Thursday, February 5, 2009

RAFFERTY'S MONDAY
O My Wife, My Poor Poor Wife and Children

It is late afternoon, on a Saturday, that he comes to the front door. Rafferty opens it to find a small man, rather grubby & definitely smelly, holding a largish bundle wrapped in newspapers. He puts the bundle down as Rafferty appears. "Father, I need help." Not an unusual opening. "What's the trouble?" Rafferty asks? "Father, I've just got a lift back from up north. Our car was in an accident earlier today and my wife & our three kiddies have all been killed. This (he points to the parcel) is all their clothes and things. It's all I've got left. Can you help me with some money? I need to get straight back up there to do what has to be done?" "Well," says Rafferty, not sure of 'what needs to be done'. "That's a terrible thing to have happen. I'm very sorry to hear it. I'm very sorry for your wife and children, & for you, of course." But at a gut level, suspicion, onus of proof sort of thing, kicks in as it sometimes does when unknown people present at the door asking for money. Not least in a situation as bad as has been recounted.

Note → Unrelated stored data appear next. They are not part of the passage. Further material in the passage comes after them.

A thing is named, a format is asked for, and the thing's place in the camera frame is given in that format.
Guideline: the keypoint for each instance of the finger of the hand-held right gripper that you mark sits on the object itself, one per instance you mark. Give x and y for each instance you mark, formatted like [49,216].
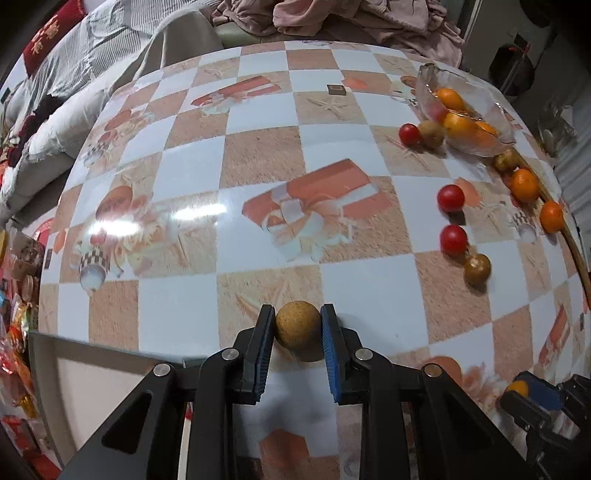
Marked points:
[526,413]
[545,397]

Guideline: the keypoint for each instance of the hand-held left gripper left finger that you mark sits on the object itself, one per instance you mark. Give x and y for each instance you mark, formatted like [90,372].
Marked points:
[256,360]

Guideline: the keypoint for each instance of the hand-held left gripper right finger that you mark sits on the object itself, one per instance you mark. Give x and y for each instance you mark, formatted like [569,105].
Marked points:
[334,360]

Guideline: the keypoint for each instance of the large brown round fruit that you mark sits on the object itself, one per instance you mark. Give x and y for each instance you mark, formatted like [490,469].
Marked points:
[298,330]

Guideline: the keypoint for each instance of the clear glass bowl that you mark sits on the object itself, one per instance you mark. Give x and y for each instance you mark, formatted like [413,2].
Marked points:
[501,115]

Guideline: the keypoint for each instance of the small brown round fruit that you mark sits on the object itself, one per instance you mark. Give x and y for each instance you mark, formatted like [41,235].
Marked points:
[431,133]
[505,159]
[477,269]

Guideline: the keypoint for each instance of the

"Come in and tell me all about it" Rafferty invites his visitor. Apart from a liberal sprinkling of gore, the story isn't really clear. Not even where it actually happened. Or which hospital is involved. Doubt seeps still further into Father's mind. Far be it from him to turn away someone in such a predicament. But what exactly has taken place, if anything? As if reading Rafferty's face, if not his mind, his caller says, "You can call the police at ............and ask them. They'll tell you all about it". Rafferty decides the only real option open to him is to call his bluff. "That's a good idea. Why don't we?" He seats his visitor in the entrance area adjacent to the Study, while he himself goes to the phone. There he dials his local police and explains his predicament. The policeman who takes his call is sympathetic to Rafferty's dilemma, and says he'll check the file straight away for any record of an accident in the district indicated by Raff's visitor. "Hold on a minute!" Then, "Well, father, I can't believe there could have been an accident like that without it being put on the network straight away. But let me just check our central control." After just a few momentshe comes back on the line "No, Father; it's not on! " "No, it's not", thinks Rafferty as he thanks the helpful officer, and begins to move back to his visitor in the waiting area. As he does, he senses movement. True enough. The visitor has managed to overhear Father's end of his conversation with the police, deduced from its tone that all is not well, and decided to get out while the going's good! Unfortunately for him, he mistakes a full length window beside the door for the door itself, and just saves himself from hurtling out through the glass in a real accident this time. He almost bounces off the long, closed window barring his way, then quickly locates the door, and makes good his escape, running down the drive as fast as his legs will carry him. His poor, poor 'wife's and kiddies' clothes' are left in their newspaper bundle which on quick inspection proves to be just that; a bundle of old newspapers!

Rafferty is indignant and then furious! He dives into his car, backs down the drive, into the street, and heads in the direction he's glimpsed his visitor heading. He drives slowly round streets he knows pretty well, looking for his quarry, the while calming a little at the thought of his own, or his own poor, poor wife's or his children's clothes ending up in a paper wrapped bundle such as he's just been bequeathed. It takes a while, and a few streets, but at last he locates his visitor, heading back towards the city centre, still not wasting any time. Rafferty pulls the car up right by the footpath just ahead of the so recently 'bereaved', who is taken aback, to say the least, by this visitation in reverse. Rafferty stomps out. Then, calmer by now, not sure whether to laugh or cry, but managing to keep a straight face, he gives the man a dressing down, assuring him that if he ever hears of him "trying that one on again", he will personally march him to the nearest cop shop and give him in charge. Then he hands over a fiver, with an "On your way, and keep going! Don't let me ever see you back on my patch again!" "Yes, father; No father; Yes father" the quarry flings over his shoulder as he beats it!

Later, Rafferty has the grace to be at least a little ashamed of the poor way he's handled this situation, and in his prayers that night, finds himself thinking aloud to God about which one of them needs forgiveness more: the little man for 'trying it on', or himself for being so uncharitable as not to believe him! All he gets in response is what sounds like a cross (!) between a snort, a chuckle, a growl, and, of all things, a sniff.